> **Activity**
The required output is the exact run of lines below that opens at the line with "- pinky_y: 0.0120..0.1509" and closes at the line with "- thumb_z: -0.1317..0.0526".

> **Provided material**

========

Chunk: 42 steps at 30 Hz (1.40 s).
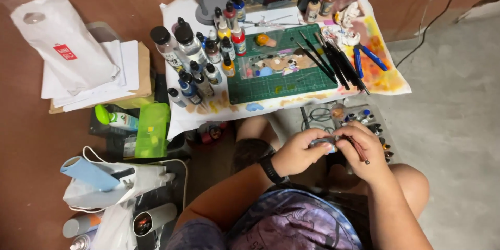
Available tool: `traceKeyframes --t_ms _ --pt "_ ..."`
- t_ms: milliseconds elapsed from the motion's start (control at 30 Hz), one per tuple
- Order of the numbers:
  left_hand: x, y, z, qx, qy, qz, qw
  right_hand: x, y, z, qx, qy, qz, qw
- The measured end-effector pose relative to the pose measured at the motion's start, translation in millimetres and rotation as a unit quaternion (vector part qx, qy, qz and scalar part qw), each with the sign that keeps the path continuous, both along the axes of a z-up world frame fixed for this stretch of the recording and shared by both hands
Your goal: The person is preparing an airbrush for painting by selecting paint bottles, opening them, and pouring paint into the airbrush reservoir.
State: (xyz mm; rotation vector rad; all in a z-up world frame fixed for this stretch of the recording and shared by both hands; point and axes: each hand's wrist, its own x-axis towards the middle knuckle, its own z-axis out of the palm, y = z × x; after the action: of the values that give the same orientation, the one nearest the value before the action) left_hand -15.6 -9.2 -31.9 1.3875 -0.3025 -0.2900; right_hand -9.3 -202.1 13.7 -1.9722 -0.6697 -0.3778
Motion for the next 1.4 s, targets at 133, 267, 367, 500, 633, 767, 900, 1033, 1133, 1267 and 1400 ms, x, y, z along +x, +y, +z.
traceKeyframes --t_ms 133,267,367,500,633,767,900,1033,1133,1267,1400 --pt "3.7 7.1 -8.0 -0.067 0.023 0.008 0.997 -4.2 -0.2 4.3 -0.011 0.027 -0.003 1.000" --pt "2.1 11.9 -6.3 -0.035 0.015 -0.002 0.999 -0.2 0.5 -11.1 -0.020 0.004 -0.018 1.000" --pt "3.5 15.9 12.1 -0.021 -0.003 0.013 1.000 -0.4 3.7 3.8 -0.004 0.010 -0.015 1.000" --pt "0.2 19.7 21.9 0.073 -0.071 0.045 0.994 -3.0 7.5 3.9 0.008 0.011 -0.022 1.000" --pt "-1.5 25.3 41.3 0.092 -0.123 0.061 0.986 -2.8 6.8 2.9 0.025 0.005 -0.007 1.000" --pt "-6.8 28.2 49.2 0.142 -0.181 0.087 0.969 -2.5 1.1 -17.9 0.027 0.010 -0.021 0.999" --pt "-10.7 29.9 53.1 0.180 -0.262 0.122 0.940 -8.0 1.7 -20.7 0.037 0.003 -0.025 0.999" --pt "-8.8 30.4 49.3 0.161 -0.309 0.122 0.929 -9.2 4.9 -7.4 0.042 -0.013 -0.019 0.999" --pt "-8.4 30.5 48.4 0.169 -0.366 0.132 0.906 -5.2 -1.1 -21.5 0.013 -0.047 -0.028 0.998" --pt "-7.2 28.0 42.2 0.194 -0.399 0.147 0.884 -11.0 3.6 -1.9 0.014 -0.039 -0.025 0.999" --pt "-8.2 18.1 33.2 0.266 -0.476 0.205 0.813 -6.2 10.2 -13.1 0.000 -0.031 -0.035 0.999"
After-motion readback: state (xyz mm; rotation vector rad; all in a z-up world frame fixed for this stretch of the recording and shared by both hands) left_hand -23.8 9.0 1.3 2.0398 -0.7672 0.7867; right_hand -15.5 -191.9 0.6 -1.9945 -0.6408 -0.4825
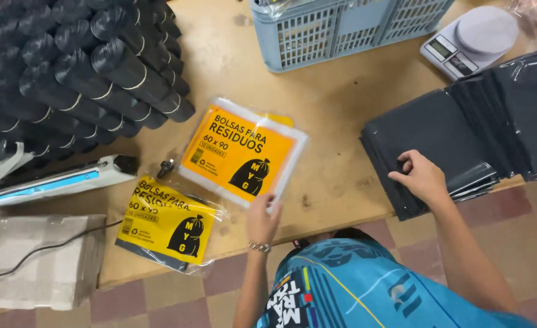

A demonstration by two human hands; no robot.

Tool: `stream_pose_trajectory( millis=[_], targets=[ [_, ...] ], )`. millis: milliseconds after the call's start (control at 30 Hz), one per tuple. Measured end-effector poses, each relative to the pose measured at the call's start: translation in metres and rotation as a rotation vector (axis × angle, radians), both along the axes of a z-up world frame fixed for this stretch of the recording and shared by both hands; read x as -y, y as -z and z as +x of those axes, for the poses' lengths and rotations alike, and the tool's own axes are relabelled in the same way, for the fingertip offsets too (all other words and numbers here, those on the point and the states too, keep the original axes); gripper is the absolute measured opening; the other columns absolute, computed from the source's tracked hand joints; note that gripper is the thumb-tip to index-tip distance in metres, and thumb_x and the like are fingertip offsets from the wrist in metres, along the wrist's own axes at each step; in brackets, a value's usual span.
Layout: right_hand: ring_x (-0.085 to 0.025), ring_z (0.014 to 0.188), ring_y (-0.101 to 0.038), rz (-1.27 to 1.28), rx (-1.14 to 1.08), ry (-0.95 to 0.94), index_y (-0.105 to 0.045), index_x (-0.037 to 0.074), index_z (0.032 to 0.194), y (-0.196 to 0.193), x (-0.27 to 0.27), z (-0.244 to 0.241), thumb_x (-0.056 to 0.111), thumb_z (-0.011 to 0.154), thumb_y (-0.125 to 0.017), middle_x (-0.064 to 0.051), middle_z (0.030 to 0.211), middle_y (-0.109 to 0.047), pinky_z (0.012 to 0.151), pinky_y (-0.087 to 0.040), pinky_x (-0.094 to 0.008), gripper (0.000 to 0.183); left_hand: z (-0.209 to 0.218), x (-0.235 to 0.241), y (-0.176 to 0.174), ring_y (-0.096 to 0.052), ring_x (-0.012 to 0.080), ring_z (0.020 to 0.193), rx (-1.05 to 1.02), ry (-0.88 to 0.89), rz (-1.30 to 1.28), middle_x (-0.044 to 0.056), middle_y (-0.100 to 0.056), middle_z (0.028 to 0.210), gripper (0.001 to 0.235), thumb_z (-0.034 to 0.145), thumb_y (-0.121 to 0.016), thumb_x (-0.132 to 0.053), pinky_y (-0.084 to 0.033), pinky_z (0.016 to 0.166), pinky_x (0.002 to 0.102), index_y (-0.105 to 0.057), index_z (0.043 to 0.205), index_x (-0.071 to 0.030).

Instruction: Using a mallet to process packaging sleeves and then manually inserting black plastic bags into them.

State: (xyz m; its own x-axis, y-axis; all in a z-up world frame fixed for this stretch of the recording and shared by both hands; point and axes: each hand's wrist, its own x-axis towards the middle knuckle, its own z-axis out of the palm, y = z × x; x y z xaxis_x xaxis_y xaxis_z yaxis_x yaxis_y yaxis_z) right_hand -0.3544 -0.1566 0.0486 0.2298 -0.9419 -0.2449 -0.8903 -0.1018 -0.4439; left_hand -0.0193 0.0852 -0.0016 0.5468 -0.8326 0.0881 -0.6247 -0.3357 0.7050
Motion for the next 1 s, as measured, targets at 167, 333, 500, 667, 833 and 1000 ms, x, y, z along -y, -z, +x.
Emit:
stream_pose_trajectory(
  millis=[167, 333, 500, 667, 833, 1000],
  targets=[
    [-0.022, 0.088, -0.069, 0.055, 0.078, 0.013, -0.066, 0.025, 0.121, 0.021, 0.018, -0.013, 0.038, 0.080, -0.079, 0.002, 0.087, -0.071, 0.080, -0.051, -0.039, 0.045, -0.026, 0.049, 0.019, -0.072, 0.0264, 0.094, -0.319, 0.226, 0.044, 0.009, -0.071, 0.100, 0.030, 0.092, -0.072, -0.033, -0.061, 0.078, 0.038, -0.069, 0.112, -0.011],
    [-0.016, 0.089, -0.070, -0.281, 0.034, -0.061, -0.070, 0.029, 0.115, 0.040, -0.003, -0.006, 0.028, 0.085, -0.070, 0.004, 0.087, -0.069, 0.079, -0.055, -0.032, 0.030, -0.036, 0.084, 0.023, -0.070, 0.0248, 0.106, -0.557, 0.308, 0.207, 0.009, -0.072, 0.109, 0.032, 0.097, -0.065, -0.038, -0.058, 0.089, 0.037, -0.068, 0.119, -0.014],
    [-0.028, 0.092, -0.071, -0.233, 0.304, -0.418, -0.071, 0.015, 0.103, 0.006, -0.078, 0.054, 0.012, 0.081, -0.067, -0.007, 0.088, -0.072, 0.080, -0.055, -0.039, 0.023, -0.027, 0.121, -0.011, -0.066, 0.0391, 0.115, -1.065, 0.268, 0.273, 0.027, -0.058, 0.137, 0.064, 0.108, -0.026, -0.047, -0.038, 0.105, 0.062, -0.036, 0.149, 0.001],
    [-0.031, 0.102, -0.067, -0.255, 0.388, -0.759, -0.069, 0.013, 0.107, 0.057, -0.106, 0.082, 0.023, 0.080, -0.073, -0.012, 0.100, -0.071, 0.086, -0.053, -0.044, 0.029, 0.004, 0.129, 0.032, -0.056, 0.0300, 0.131, -0.404, 0.341, 0.492, 0.014, -0.063, 0.135, 0.062, 0.092, -0.058, -0.057, -0.038, 0.114, 0.045, -0.059, 0.139, -0.016],
    [-0.034, 0.129, -0.053, -0.491, 0.230, -0.627, -0.053, 0.006, 0.140, 0.056, -0.041, 0.079, 0.044, 0.074, -0.079, -0.019, 0.131, -0.059, 0.112, -0.038, -0.046, 0.080, -0.004, 0.094, 0.013, -0.064, 0.0299, 0.118, -0.135, 0.416, 0.216, 0.009, -0.070, 0.120, 0.040, 0.092, -0.067, -0.027, -0.047, 0.105, 0.041, -0.065, 0.131, -0.019],
    [-0.034, 0.114, -0.066, -0.092, 0.251, -0.519, -0.064, 0.007, 0.129, 0.044, -0.013, 0.080, 0.026, 0.089, -0.071, -0.015, 0.115, -0.073, 0.096, -0.051, -0.046, 0.045, 0.003, 0.078, -0.009, -0.067, 0.0267, 0.112, -0.039, 0.451, -0.039, 0.006, -0.073, 0.114, 0.032, 0.093, -0.069, -0.030, -0.052, 0.098, 0.041, -0.068, 0.122, -0.017]
  ],
)
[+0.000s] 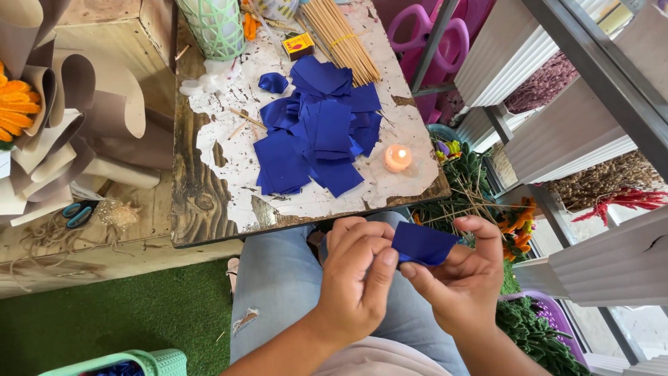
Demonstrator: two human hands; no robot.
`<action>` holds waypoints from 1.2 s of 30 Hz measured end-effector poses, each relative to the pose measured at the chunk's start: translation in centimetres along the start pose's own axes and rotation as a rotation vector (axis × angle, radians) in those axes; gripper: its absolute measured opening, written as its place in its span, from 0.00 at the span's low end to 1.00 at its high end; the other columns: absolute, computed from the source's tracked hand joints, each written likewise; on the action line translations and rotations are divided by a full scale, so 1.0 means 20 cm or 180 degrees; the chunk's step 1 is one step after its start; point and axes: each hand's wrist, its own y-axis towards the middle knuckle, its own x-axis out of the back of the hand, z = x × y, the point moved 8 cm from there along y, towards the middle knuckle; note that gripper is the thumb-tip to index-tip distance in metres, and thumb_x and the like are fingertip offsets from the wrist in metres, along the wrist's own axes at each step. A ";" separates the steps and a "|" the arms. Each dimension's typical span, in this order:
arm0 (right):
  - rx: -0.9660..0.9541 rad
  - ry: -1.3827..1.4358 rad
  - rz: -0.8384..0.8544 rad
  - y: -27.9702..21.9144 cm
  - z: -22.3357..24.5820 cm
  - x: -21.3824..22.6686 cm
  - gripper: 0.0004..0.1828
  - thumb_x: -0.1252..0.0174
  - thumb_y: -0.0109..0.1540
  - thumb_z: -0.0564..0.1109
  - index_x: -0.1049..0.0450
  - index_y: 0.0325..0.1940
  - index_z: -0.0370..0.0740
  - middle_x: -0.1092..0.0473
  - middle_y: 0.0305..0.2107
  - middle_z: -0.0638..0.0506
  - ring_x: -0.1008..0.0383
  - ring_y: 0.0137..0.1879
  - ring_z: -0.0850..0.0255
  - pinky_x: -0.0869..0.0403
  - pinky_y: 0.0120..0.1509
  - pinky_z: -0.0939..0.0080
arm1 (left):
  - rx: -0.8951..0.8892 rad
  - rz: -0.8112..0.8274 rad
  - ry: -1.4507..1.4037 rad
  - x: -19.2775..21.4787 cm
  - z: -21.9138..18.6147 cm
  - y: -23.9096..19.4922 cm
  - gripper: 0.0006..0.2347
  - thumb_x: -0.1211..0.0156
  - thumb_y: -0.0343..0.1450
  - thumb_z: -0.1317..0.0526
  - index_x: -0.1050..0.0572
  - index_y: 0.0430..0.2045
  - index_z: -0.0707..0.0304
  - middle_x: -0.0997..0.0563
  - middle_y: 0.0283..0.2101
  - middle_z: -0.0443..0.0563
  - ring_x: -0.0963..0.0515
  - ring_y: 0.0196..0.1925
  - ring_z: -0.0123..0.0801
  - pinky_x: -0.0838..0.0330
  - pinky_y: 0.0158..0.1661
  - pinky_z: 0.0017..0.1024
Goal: Singeing the edges of small blue fabric pieces using a candle flame to prevent fraying and shape them.
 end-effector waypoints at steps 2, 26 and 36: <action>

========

> **Answer to this exercise**
  - pinky_y: 0.0120..0.1509
  - pinky_z: -0.0939..0.0080
arm1 (left):
  - rx: -0.8951..0.8892 rad
  - rz: -0.8112..0.8274 rad
  - ry: -1.4507..1.4037 rad
  - x: -19.2775..21.4787 cm
  - z: -21.9138..18.6147 cm
  - y: -23.9096..19.4922 cm
  - gripper: 0.0006..0.2347
  - thumb_x: -0.1211..0.0156
  - thumb_y: -0.0343..0.1450
  - thumb_z: -0.1317..0.0526

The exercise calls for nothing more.